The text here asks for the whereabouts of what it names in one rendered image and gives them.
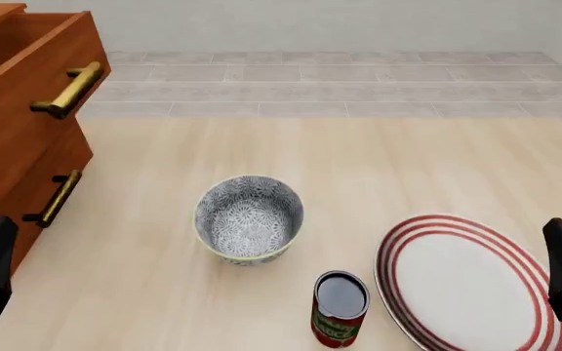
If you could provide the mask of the white plate with red rings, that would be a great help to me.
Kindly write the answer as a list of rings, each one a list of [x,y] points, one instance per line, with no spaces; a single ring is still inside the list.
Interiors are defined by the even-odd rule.
[[[400,221],[377,246],[374,277],[389,315],[422,351],[562,351],[546,269],[478,221]]]

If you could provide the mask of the closed wooden drawer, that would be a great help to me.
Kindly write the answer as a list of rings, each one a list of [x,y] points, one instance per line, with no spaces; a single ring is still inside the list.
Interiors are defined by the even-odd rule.
[[[42,229],[35,223],[23,221],[23,215],[36,215],[47,208],[59,185],[54,176],[83,171],[93,157],[79,123],[74,121],[64,128],[57,139],[48,146],[20,183],[0,202],[0,215],[6,215],[19,227],[12,256],[12,269],[22,263]]]

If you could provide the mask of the open wooden drawer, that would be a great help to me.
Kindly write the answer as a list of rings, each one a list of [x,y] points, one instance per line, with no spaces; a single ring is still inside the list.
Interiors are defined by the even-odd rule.
[[[110,66],[92,14],[13,14],[0,22],[0,200],[46,151],[64,120],[32,112],[72,81],[67,69],[98,61],[104,73],[68,117],[109,75]]]

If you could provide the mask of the grey patterned bowl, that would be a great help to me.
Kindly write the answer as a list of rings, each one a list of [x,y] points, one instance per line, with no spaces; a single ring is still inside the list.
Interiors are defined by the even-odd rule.
[[[225,262],[253,266],[277,259],[301,230],[301,198],[281,180],[239,175],[212,186],[193,223],[200,241]]]

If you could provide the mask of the red tomato sauce tin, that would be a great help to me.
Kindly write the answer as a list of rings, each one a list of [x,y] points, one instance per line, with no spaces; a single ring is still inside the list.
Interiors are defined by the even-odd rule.
[[[370,304],[365,284],[346,271],[327,271],[313,288],[310,326],[326,347],[349,347],[357,338]]]

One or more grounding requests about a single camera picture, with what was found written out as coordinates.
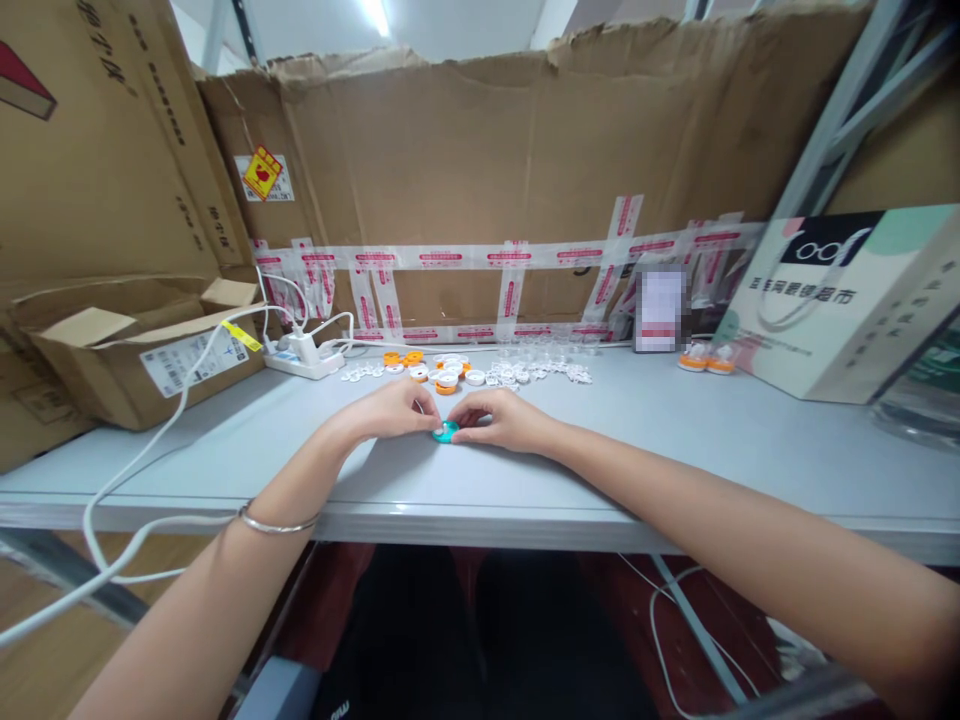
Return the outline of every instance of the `white table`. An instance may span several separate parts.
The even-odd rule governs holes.
[[[369,352],[352,362],[372,362]],[[474,356],[487,369],[494,353]],[[862,407],[795,400],[743,373],[687,373],[675,355],[605,349],[579,359],[593,385],[552,375],[521,394],[546,412],[696,465],[862,533],[926,564],[960,565],[960,457],[874,428]],[[107,498],[99,530],[173,514],[222,514],[256,495],[338,408],[388,382],[320,382],[265,370],[184,414],[148,464]],[[437,396],[446,415],[466,392]],[[65,587],[95,569],[49,529],[77,529],[84,504],[149,434],[95,430],[0,479],[0,550]],[[197,528],[183,528],[197,532]],[[539,457],[440,445],[429,434],[361,446],[324,508],[317,539],[650,553],[662,536]],[[669,579],[669,571],[661,572]],[[679,587],[672,592],[740,704],[738,718],[794,716],[869,697],[836,666],[747,702]],[[124,624],[146,608],[108,586],[95,607]]]

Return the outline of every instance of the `dark floor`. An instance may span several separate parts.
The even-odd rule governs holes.
[[[326,670],[333,660],[340,634],[350,613],[357,580],[363,574],[375,545],[335,543],[316,549],[302,576],[300,587],[285,618],[275,652],[283,657]],[[476,575],[488,552],[476,548],[451,548],[464,592],[472,604]],[[649,603],[653,588],[615,554],[578,553],[580,566],[598,599],[623,638],[641,676],[664,718],[679,715],[670,702],[650,633]],[[649,556],[627,556],[653,582],[662,583]],[[665,558],[674,574],[695,565],[686,557]],[[682,581],[701,622],[743,668],[761,693],[783,681],[774,646],[774,635],[765,616],[717,578],[703,571]],[[711,669],[696,638],[674,605],[657,600],[657,632],[677,702],[692,715],[722,713],[735,705]],[[749,685],[734,671],[747,696]],[[887,720],[893,715],[873,702],[833,718]]]

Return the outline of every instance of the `bangle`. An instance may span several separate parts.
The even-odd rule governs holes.
[[[243,520],[246,523],[247,527],[253,528],[258,532],[266,533],[267,535],[286,535],[288,533],[300,532],[301,530],[306,530],[317,524],[317,520],[320,519],[320,513],[317,513],[312,518],[306,522],[300,523],[299,525],[291,525],[289,527],[278,527],[276,525],[265,525],[262,522],[254,520],[247,514],[247,510],[250,509],[250,503],[253,500],[247,500],[244,503],[243,507],[237,510],[237,517]]]

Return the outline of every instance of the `ceiling light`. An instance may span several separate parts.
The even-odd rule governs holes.
[[[387,25],[387,14],[383,11],[383,0],[360,0],[367,19],[373,23],[380,33],[380,37],[390,37],[390,26]]]

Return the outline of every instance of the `finger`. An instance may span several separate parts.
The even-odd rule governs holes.
[[[486,427],[457,430],[453,434],[453,437],[450,438],[450,442],[452,442],[454,445],[460,445],[461,443],[479,443],[481,445],[486,445],[492,443],[495,437],[496,430],[494,430],[492,426],[488,425]]]
[[[437,415],[421,415],[417,411],[412,411],[412,418],[410,424],[412,428],[410,432],[415,432],[417,430],[433,432],[434,430],[439,430],[443,427],[443,420],[440,419]]]
[[[430,391],[427,390],[422,383],[412,384],[416,386],[414,388],[413,399],[420,405],[420,408],[423,410],[423,414],[432,415],[439,420],[440,411],[437,410],[437,403],[434,402]]]
[[[472,411],[483,411],[483,415],[492,413],[493,406],[490,403],[490,392],[489,390],[481,390],[480,392],[470,393],[457,403],[453,410],[450,411],[450,414],[447,415],[447,419],[452,420],[458,425],[462,425],[463,423],[460,422],[460,420],[466,418]]]
[[[480,418],[486,417],[489,414],[486,410],[471,410],[460,425],[463,427],[475,427],[480,421]]]
====
About this task: In your copy, include no pictures; print every line above exactly.

Answer for the task:
The text here asks for the whereabouts of what it names in one rendered image and gives them.
If you could provide the mask of the white plate with red rings, that would be a great help to me.
Kindly write the answer as a list of rings, each one a list of [x,y] points, one instance per line, with no spaces; a single ring is still inside the list.
Interiors are defined by the even-odd rule.
[[[400,221],[377,246],[374,277],[389,315],[422,351],[562,351],[546,269],[478,221]]]

If you could provide the mask of the closed wooden drawer, that would be a great help to me.
Kindly write the answer as a list of rings, each one a list of [x,y] points, one instance per line, with no spaces; a single ring is still inside the list.
Interiors are defined by the even-odd rule.
[[[42,229],[35,223],[23,221],[23,215],[36,215],[47,208],[59,185],[54,176],[83,171],[93,157],[79,123],[74,121],[64,128],[57,139],[48,146],[20,183],[0,202],[0,215],[6,215],[19,227],[12,256],[12,269],[22,263]]]

If you could provide the mask of the open wooden drawer, that would be a great help to me.
Kindly write the answer as a list of rings, each one a list of [x,y] points, one instance per line, with no spaces; a single ring is still inside the list.
Interiors are defined by the even-odd rule.
[[[110,66],[92,14],[13,14],[0,22],[0,200],[46,151],[64,120],[32,112],[72,81],[67,69],[98,61],[104,73],[68,117],[109,75]]]

If you could provide the mask of the grey patterned bowl, that would be a great help to me.
Kindly write the answer as a list of rings, each one a list of [x,y] points, one instance per line, with no spaces; a single ring is still inside the list.
Interiors are defined by the even-odd rule.
[[[225,262],[253,266],[277,259],[301,230],[301,198],[281,180],[239,175],[212,186],[193,223],[200,241]]]

If you could provide the mask of the red tomato sauce tin, that would be a great help to me.
Kindly write the answer as a list of rings, each one a list of [x,y] points, one instance per line, with no spaces; a single ring is still inside the list.
Interiors are defined by the even-odd rule.
[[[370,304],[365,284],[346,271],[327,271],[313,288],[310,326],[326,347],[349,347],[357,338]]]

One or more grounding requests about a single camera picture, with what was found written out as coordinates.
Return the outline of every instance of the `white table`. An instance may span several separate parts.
The even-odd rule governs holes.
[[[369,352],[352,362],[372,362]],[[474,356],[487,369],[494,353]],[[862,407],[795,400],[743,373],[687,373],[675,355],[605,349],[579,359],[593,385],[552,375],[521,394],[546,412],[696,465],[862,533],[926,564],[960,565],[960,457],[874,428]],[[107,498],[99,530],[173,514],[222,514],[256,495],[338,408],[388,382],[320,382],[265,370],[184,414],[148,464]],[[437,396],[446,415],[466,392]],[[65,587],[95,569],[49,529],[77,529],[84,504],[149,434],[95,430],[0,479],[0,550]],[[197,528],[183,528],[197,532]],[[539,457],[440,445],[429,434],[361,446],[324,508],[317,539],[650,553],[662,536]],[[669,579],[669,571],[661,572]],[[679,587],[672,592],[740,704],[738,718],[794,716],[869,697],[836,666],[747,702]],[[124,624],[146,608],[108,586],[95,607]]]

Return the outline of every instance of the `dark floor`. An instance may span several separate parts.
The even-odd rule governs holes.
[[[326,670],[333,660],[340,634],[350,613],[357,580],[363,574],[375,545],[335,543],[316,549],[302,576],[300,587],[285,618],[275,652],[283,657]],[[476,575],[488,552],[476,548],[451,548],[464,592],[472,604]],[[649,603],[653,588],[615,554],[578,553],[580,566],[598,599],[623,638],[641,676],[664,718],[679,715],[670,702],[650,633]],[[649,556],[627,556],[653,582],[662,583]],[[665,558],[674,574],[695,565],[686,557]],[[682,581],[701,622],[743,668],[761,693],[783,681],[774,646],[774,635],[765,616],[717,578],[703,571]],[[711,669],[696,638],[674,605],[657,600],[657,632],[677,702],[692,715],[722,713],[735,705]],[[749,685],[734,671],[747,696]],[[887,720],[893,715],[873,702],[833,718]]]

Return the outline of every instance of the `bangle`. An instance may span several separate parts.
The even-odd rule governs holes.
[[[243,520],[246,523],[247,527],[253,528],[258,532],[266,533],[267,535],[286,535],[288,533],[300,532],[301,530],[306,530],[317,524],[317,520],[320,519],[320,513],[317,513],[312,518],[306,522],[300,523],[299,525],[291,525],[289,527],[278,527],[276,525],[265,525],[262,522],[254,520],[247,514],[247,510],[250,509],[250,503],[253,500],[247,500],[244,503],[243,507],[237,510],[237,517]]]

Return the outline of every instance of the `ceiling light`. An instance may span several separate parts.
The even-odd rule governs holes.
[[[387,25],[387,14],[383,11],[383,0],[360,0],[367,19],[373,23],[380,33],[380,37],[390,37],[390,26]]]

Return the outline of every instance of the `finger`. An instance may span several separate parts.
The even-odd rule governs holes.
[[[486,427],[457,430],[453,434],[453,437],[450,438],[450,442],[452,442],[454,445],[460,445],[461,443],[479,443],[481,445],[486,445],[492,443],[495,437],[496,430],[494,430],[492,426],[488,425]]]
[[[437,415],[421,415],[417,411],[412,411],[412,418],[410,424],[412,428],[410,432],[415,432],[417,430],[433,432],[434,430],[439,430],[443,427],[443,420],[440,419]]]
[[[430,391],[427,390],[422,383],[412,384],[416,386],[414,388],[413,399],[420,405],[420,408],[423,410],[423,414],[432,415],[439,420],[440,411],[437,410],[437,403],[434,402]]]
[[[472,411],[483,411],[483,415],[492,413],[493,406],[490,403],[490,392],[489,390],[481,390],[480,392],[470,393],[457,403],[453,410],[450,411],[450,414],[447,415],[447,419],[452,420],[458,425],[462,425],[463,423],[460,422],[460,420],[466,418]]]
[[[480,418],[486,417],[489,414],[486,410],[471,410],[460,425],[463,427],[475,427],[480,421]]]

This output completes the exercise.